В XIV в. наладился обмен корреспонденцией между купцами, заработала регулярная почта, стала собираться и распространяться информация, возникли разного рода канцелярии и конторы. Однако распространяемая информация не была открытой и передавалась из рук в руки. О «почте» и «прессе» здесь можно говорить лишь в смысле индивидуального общения, переписки. В современном понимании, т. е. в качестве средства распространения открытой информации, они функционируют лишь с XVII в. Стимулом к созданию системы распространения открытой информации была колонизация новых земель и создание крупных торгово-промышленных компаний. Будучи предприятиями рискованными, эти компании были взяты под защиту власти. В это время добыча сырья отделяется от производства, а внешняя торговля перестает быть единственным источником богатства. В условиях приватизации усиливаются такие инструменты власти, как полиция и пресса. Государство поддерживает газеты и использует их как инструмент управления. Так зарождается новая форма власти. Право и суд как формы запретительной власти уступают место прессе как форме управления жизнью. Образованное сословие и бюргеры меняют свой облик. Теперь это не слуги короля, не ремесленники, а юристы, банкиры, заводчики, служащие. Они-то и образуют «читающую публику», в расчете на которую вынуждены писать даже профессора.

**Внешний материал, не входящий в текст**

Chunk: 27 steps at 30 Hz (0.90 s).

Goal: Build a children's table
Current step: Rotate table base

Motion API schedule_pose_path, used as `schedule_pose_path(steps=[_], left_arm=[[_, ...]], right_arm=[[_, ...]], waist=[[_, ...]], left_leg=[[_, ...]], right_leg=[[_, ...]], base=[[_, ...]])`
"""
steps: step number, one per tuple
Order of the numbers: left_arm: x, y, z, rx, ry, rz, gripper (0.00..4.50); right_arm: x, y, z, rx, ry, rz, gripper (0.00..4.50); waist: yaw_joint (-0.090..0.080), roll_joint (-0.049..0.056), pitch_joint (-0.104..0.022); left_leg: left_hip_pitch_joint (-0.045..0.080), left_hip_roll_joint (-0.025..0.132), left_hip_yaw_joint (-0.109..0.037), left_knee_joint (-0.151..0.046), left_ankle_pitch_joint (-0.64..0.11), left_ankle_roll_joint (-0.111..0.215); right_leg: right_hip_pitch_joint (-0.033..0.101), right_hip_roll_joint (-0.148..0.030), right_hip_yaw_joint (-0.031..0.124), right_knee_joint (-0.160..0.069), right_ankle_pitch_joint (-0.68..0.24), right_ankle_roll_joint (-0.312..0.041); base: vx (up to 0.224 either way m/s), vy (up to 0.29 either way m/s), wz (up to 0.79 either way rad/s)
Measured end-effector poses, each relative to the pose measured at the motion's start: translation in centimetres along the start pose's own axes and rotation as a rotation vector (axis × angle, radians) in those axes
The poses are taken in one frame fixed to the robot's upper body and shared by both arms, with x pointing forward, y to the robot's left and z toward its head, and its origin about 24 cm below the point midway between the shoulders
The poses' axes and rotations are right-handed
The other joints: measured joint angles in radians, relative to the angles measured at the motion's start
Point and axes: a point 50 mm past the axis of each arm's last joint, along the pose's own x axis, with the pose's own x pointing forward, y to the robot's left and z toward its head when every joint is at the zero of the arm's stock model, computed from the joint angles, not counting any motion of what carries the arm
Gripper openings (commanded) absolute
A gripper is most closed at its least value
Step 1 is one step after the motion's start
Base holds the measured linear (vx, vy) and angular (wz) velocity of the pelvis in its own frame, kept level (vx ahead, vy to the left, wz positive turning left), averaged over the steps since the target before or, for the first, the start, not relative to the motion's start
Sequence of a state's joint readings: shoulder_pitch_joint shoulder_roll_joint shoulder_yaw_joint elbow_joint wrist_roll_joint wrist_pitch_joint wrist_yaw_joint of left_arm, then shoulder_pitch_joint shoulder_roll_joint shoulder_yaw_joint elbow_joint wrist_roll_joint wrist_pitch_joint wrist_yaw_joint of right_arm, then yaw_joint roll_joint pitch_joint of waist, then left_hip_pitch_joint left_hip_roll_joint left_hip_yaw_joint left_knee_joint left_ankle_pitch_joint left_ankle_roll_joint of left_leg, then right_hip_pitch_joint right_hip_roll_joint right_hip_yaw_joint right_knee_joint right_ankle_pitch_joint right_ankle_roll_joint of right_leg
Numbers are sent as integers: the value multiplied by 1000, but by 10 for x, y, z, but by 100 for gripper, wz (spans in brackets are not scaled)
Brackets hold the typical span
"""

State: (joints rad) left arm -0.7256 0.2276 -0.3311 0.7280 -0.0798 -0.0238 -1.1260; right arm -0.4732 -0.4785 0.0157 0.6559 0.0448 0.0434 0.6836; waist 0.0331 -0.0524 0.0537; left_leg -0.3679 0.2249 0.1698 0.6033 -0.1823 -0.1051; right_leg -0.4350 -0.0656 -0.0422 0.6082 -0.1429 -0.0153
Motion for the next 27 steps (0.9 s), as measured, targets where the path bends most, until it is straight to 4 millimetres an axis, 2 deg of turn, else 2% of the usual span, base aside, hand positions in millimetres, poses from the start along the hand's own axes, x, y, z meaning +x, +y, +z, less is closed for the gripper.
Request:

Мерилом в среде образованной публики становится разум, на который она ссылается в полемике с представителями сословного общества. «Буржуа» как приватный человек, строго говоря, не господствует, ибо не стремится к этому. Даже его протест направлен против злоупотреблений, а не против самой власти. Приватность буржуазии связана с разрушением системы домашнего натурального хозяйства и вытеснением его в общественную сферу. Происходит поляризация государства и общества. Однако до того, как началось реальное становление открытой государственной власти, оно моделировалось в литературе. Речь идет не только о художественной литературе, но и о работах в области таких чисто буржуазных наук, как экономика и психология, находившихся в стадии формирования. Интерес к психологии на уровне повседневной жизни выражался в усилении популярности театров, музеев, библиотек. При этом все они представляли собой способ производства, хранения и распространения товаров особого рода, являющихся продуктами интеллектуального труда.